Где-то Сержант ее понимал. Перед ней сидел человек, в груди которого билось сердце ее брата, а на могиле брата уже давно лежал тяжелый камень.
— Вы были дружны со своим братом?
Лицо девушки неожиданно окаменело. Некоторое время она смотрела прямо перед собой, затем сфокусировала свой взгляд на широких ладонях Сержанта и сказала, четко выговаривая каждое слово:
— К сожалению, нет!
— Кхм… Вот как… Видно, он был очень хороший человек, потому что его сердце бьется во мне, как родное, — припустил Сержант сочувствия в голос.
Плечи девушки распрямились, и она слегка подалась вперед. В уголках глаз у нее блеснули слезы.
— Да, он был хороший человек… Но, к сожалению, в последнее время мы с ним мало общались.
— Вы, наверное, жалеете об этом?
— Да. Когда человек находится рядом, то нам кажется, что мы еще успеем побыть с ним, что все наверстаем. А его уже больше нет… И понимаешь, что уже ничего нельзя вернуть. — Резеда смахнула набежавшую слезу.
— Я чувствую себя очень обязанным Тимуру. Мне бы хотелось как можно больше узнать о нем. Вы могли бы мне рассказать?
— Что именно вас интересует? — Резеда неожиданно подобралась, сделавшись как-то официальней, и это очень не понравилось Юрьеву.
Сержант располагающе улыбнулся:
— Я, например, слышал, что он занимался лыжами. Потом биатлоном.
Резеда неожиданно отрицательно покачала головой:
— Это не так.
Из уст Сержанта невольно вырвалось восклицание:
— Вот как? А у меня совершенно другие сведения. Но он же занимался каким-то спортом? Во всяком случае, так мне сказали врачи.
— Вы уверены, что желаете знать правду…
— Это единственное, чего я больше всего хочу!
— …о том сердце… что бьется у вас в груди? — с некоторым вызовом спросила Резеда.

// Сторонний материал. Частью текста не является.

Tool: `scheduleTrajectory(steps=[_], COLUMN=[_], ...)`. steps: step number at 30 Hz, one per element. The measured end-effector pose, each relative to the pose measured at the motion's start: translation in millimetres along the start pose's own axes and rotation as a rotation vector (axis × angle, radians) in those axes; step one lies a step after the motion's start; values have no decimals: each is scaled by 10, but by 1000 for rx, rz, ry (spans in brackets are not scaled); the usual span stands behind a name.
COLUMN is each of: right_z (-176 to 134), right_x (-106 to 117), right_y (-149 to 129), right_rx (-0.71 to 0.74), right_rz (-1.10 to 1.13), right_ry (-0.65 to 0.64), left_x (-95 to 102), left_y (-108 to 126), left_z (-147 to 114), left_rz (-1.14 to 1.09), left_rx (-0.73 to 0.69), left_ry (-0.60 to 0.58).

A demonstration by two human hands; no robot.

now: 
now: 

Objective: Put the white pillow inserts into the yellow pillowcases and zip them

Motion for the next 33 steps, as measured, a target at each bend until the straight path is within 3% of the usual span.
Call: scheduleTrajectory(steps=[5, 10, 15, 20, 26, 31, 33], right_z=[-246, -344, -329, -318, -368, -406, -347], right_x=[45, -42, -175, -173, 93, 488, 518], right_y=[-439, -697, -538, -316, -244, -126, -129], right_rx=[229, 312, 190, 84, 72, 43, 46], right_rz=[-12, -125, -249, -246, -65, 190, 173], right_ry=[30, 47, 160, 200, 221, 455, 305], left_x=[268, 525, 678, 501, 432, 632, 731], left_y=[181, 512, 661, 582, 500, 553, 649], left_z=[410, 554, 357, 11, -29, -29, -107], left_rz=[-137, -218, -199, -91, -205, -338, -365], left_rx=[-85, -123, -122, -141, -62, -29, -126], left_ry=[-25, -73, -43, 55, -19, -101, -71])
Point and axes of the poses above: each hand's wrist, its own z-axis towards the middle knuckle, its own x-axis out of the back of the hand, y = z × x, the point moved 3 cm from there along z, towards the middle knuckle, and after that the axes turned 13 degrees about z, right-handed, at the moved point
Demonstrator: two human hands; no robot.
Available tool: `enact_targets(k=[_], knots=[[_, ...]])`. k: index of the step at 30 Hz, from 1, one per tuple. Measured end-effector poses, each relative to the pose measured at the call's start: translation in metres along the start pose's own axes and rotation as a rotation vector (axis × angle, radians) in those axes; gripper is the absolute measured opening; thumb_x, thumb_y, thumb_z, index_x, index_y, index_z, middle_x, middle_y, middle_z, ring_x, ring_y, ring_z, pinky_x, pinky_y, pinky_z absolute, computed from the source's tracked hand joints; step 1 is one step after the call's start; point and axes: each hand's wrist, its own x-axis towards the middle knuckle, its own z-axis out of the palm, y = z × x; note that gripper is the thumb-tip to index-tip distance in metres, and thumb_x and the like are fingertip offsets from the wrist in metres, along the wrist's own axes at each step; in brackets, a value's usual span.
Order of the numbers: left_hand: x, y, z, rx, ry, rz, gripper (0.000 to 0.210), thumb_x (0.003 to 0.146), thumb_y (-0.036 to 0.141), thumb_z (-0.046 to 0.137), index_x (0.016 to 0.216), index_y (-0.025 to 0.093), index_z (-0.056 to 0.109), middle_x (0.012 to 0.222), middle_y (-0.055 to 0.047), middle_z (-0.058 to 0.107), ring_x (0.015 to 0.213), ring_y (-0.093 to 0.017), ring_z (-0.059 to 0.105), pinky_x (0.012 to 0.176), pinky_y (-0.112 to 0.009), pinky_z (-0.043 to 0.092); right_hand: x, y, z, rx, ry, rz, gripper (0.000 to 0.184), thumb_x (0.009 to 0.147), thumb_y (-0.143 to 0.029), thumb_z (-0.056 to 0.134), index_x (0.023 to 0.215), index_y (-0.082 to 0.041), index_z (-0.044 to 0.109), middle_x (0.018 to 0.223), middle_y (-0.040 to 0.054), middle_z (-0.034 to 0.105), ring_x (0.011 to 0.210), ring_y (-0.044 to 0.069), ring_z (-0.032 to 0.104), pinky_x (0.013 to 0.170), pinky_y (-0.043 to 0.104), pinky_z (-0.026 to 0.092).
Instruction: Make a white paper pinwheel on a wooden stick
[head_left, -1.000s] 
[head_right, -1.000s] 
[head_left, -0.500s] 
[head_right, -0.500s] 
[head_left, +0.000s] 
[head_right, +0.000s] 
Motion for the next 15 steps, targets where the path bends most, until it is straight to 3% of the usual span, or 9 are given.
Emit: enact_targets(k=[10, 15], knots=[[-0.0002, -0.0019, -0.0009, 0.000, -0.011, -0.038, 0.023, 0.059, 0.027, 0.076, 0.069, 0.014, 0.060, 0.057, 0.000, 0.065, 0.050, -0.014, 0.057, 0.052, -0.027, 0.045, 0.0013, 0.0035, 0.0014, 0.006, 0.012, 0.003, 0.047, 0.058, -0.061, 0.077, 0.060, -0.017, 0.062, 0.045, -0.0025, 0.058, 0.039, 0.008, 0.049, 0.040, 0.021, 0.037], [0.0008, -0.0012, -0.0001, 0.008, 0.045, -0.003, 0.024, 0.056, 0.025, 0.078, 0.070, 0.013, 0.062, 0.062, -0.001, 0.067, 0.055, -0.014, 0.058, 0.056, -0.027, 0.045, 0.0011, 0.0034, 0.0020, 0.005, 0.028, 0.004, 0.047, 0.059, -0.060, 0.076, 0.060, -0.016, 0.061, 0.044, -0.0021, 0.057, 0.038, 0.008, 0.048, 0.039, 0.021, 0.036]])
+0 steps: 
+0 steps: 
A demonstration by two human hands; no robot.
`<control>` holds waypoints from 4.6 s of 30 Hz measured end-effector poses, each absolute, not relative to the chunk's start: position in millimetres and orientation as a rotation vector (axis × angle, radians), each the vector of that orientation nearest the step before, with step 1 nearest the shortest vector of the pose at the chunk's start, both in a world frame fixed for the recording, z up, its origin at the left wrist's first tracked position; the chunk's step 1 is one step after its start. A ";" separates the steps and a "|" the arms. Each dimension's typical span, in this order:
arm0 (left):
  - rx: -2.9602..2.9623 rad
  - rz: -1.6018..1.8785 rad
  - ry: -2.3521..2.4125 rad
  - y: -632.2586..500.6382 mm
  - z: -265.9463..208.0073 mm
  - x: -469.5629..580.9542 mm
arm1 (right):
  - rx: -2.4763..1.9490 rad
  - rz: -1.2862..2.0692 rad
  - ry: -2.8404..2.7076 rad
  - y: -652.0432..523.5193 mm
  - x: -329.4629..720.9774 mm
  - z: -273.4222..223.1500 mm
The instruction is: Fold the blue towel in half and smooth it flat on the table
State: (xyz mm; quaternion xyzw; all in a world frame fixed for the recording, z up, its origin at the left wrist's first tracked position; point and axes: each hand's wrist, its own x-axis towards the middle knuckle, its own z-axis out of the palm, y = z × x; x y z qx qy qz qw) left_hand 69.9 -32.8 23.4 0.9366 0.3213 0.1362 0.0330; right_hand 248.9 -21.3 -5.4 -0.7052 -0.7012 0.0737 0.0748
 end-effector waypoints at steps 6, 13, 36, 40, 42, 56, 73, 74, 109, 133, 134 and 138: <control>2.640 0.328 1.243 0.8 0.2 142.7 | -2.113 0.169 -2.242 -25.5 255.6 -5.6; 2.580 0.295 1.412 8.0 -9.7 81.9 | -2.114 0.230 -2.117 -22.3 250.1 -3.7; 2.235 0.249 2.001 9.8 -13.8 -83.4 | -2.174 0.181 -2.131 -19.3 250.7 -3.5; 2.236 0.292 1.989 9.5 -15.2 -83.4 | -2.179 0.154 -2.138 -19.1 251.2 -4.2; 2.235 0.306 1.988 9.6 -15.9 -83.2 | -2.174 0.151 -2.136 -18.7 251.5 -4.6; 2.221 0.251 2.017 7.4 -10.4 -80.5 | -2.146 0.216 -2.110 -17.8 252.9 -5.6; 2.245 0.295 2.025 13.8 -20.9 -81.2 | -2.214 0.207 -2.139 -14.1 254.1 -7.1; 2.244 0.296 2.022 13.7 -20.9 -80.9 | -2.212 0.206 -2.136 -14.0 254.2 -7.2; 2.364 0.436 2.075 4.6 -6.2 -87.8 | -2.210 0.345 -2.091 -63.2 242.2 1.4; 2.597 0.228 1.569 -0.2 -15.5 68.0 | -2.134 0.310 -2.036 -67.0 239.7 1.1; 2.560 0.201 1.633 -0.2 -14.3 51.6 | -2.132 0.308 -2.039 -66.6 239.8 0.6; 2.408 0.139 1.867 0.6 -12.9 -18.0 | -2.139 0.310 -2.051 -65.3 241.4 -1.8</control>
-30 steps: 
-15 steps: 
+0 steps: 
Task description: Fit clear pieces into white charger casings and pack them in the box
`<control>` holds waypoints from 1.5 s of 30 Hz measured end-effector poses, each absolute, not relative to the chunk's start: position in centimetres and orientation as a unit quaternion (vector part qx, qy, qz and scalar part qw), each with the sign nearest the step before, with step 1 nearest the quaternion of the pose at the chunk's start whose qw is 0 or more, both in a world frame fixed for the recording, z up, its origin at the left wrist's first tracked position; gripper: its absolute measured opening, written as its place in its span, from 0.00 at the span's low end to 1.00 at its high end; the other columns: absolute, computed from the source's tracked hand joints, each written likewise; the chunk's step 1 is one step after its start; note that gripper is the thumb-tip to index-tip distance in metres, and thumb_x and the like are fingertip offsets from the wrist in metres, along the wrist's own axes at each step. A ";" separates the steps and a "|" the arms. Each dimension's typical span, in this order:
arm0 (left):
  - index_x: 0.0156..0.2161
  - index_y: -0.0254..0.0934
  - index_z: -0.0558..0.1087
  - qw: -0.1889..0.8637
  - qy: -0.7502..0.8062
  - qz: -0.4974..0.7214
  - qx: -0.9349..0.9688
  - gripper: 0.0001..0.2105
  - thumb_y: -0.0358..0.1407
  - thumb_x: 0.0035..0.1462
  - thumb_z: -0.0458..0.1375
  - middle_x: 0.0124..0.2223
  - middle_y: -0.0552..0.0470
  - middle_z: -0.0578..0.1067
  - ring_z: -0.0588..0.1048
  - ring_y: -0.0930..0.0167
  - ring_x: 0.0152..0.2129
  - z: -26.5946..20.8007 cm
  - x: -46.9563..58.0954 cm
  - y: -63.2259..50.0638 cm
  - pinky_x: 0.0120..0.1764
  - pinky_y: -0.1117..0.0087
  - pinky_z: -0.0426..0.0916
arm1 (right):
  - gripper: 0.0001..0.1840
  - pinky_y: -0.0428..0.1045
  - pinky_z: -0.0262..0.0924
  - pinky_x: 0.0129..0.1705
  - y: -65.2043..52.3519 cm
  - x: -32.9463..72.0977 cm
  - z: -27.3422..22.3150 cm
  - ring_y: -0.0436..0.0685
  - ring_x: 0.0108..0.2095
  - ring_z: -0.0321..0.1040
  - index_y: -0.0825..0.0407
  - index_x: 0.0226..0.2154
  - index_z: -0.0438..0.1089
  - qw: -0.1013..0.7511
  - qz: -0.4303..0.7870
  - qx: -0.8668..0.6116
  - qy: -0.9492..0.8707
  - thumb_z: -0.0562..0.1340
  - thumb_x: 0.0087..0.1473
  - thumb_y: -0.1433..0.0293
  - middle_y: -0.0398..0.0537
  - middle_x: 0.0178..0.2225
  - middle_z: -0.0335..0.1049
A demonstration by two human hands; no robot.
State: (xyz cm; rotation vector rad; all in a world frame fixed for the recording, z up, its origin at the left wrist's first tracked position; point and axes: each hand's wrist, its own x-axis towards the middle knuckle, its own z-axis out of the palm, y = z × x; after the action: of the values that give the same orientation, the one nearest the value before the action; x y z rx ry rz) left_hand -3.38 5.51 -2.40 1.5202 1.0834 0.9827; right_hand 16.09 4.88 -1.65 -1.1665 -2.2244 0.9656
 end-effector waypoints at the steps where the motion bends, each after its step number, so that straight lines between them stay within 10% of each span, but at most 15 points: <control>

Степан выглядел заметно смущенным и, подобрав нужную тональность, ответил:
— Был бы вам очень признателен. Собственно, я за этим и пришел сюда.
В глазах Резеды вспыхнула какая-то решимость. Возможно, что он начинал ее слегка раздражать, и она уже отыскала способ, чтобы сполна расквитаться за свое разочарование.
Сержант продолжал невинно улыбаться.
— Так вот, в действительности он был не биатлонист, а самый настоящий боевик! — негромко, но очень четко выделяя каждое слово, заговорила Резеда.
— Продолжайте.
— Полтора года он служил на Северном Кавказе, попал там в заложники. Через неделю его сослуживцев расстреляли, а он остался в живых только потому, что был мусульманином.
Сержант неловко улыбнулся:
— Я неплохо отношусь к мусульманам, но мне почему-то казалось, что он христианин.
— Это не так… Два года он был в отряде полевого командира Хазрета Гараева, — продолжала Резеда, будто не заметив замешательства Юрьева. — А затем по требованию своего духовного наставника стал шахидом. — От слов Резеды веяло холодом, как от сырой земли. Сержант уже не улыбался, заколдованно наблюдая за ее губами. — Он вбил себе в голову сделаться мучеником за веру. Взобрался на самый высокий дом в районе, взял с собой снайперскую винтовку с боекомплектом и принялся расстреливать прохожих.
— Может, у него не все в порядке было с головой? — несмело предположил Сержант.
Девушка поглядела на него с заметным интересом, под ее взглядом Сержант почувствовал себя неловко. Ее взгляд источал невероятную силу, которой трудно было противостоять.